§ What you should do:
Lines of the listing that contain "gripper" need to be copied.

§ Information provided:
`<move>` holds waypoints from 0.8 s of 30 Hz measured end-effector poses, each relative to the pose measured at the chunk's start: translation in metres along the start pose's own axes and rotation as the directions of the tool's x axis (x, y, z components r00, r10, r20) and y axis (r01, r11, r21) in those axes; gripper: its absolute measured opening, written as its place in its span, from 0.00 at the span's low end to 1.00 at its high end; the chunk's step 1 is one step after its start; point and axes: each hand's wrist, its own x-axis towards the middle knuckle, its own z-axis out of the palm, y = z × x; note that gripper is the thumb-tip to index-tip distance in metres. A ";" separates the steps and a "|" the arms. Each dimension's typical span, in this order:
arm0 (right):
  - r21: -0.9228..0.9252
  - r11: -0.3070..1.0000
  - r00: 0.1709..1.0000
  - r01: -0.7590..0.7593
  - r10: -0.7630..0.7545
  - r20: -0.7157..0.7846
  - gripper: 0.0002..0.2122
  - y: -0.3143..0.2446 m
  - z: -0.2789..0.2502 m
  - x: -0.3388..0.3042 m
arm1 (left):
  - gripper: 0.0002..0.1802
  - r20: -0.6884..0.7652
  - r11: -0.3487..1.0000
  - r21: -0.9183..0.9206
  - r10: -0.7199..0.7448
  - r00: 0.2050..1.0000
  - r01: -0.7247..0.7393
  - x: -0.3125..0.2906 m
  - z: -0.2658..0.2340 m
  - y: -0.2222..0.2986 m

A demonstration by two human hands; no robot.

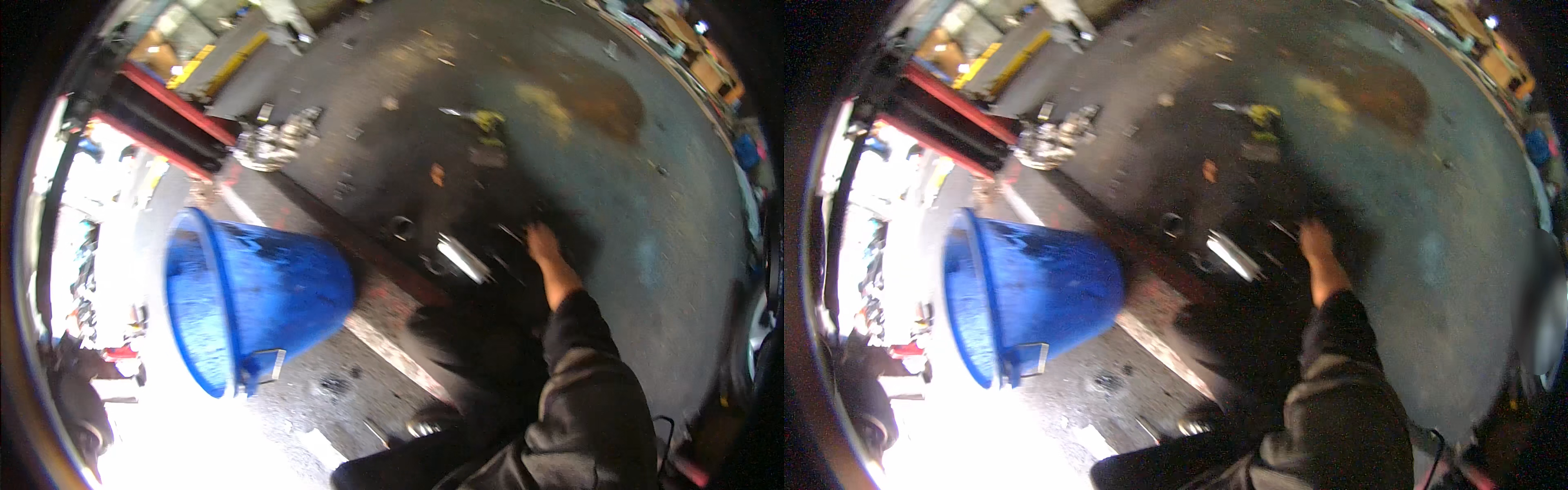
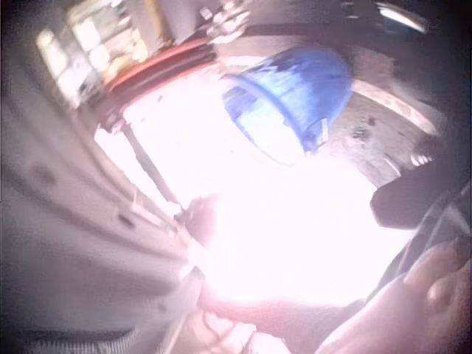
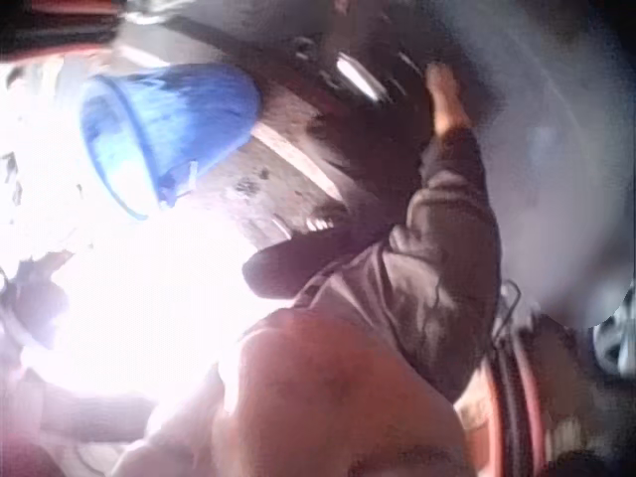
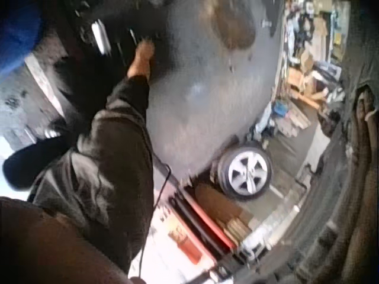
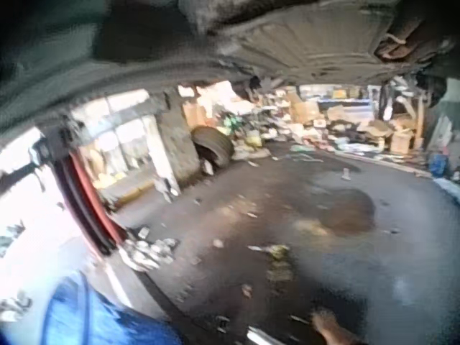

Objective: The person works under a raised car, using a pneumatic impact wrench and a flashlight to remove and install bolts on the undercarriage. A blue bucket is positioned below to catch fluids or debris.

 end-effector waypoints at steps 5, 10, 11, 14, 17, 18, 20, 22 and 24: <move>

§ Response to the task:
`<move>` holds waypoints from 0.8 s of 30 Hz measured end-effector poses, each relative to the pose measured at the chunk's start: translation in metres along the start pose's own axes and rotation as the directions of the tool's x axis (x, y, z components r00, r10, r20) and y axis (r01, r11, r21) in those axes; gripper: its absolute measured opening, written as its place in its span, from 0.00 at the span's low end to 1.00 at its high end; the chunk's step 1 is one step after its start; point and axes: each hand's wrist, its own x-axis towards the middle knuckle, its own z-axis out of the palm, y = z × x; note that gripper is the thumb-tip to index-tip distance in metres. A ";" separates the steps and a "|" the arms. Each dimension's typical span, in this order:
  - gripper: 0.0002..0.2122
  - gripper: 0.0002..0.1802

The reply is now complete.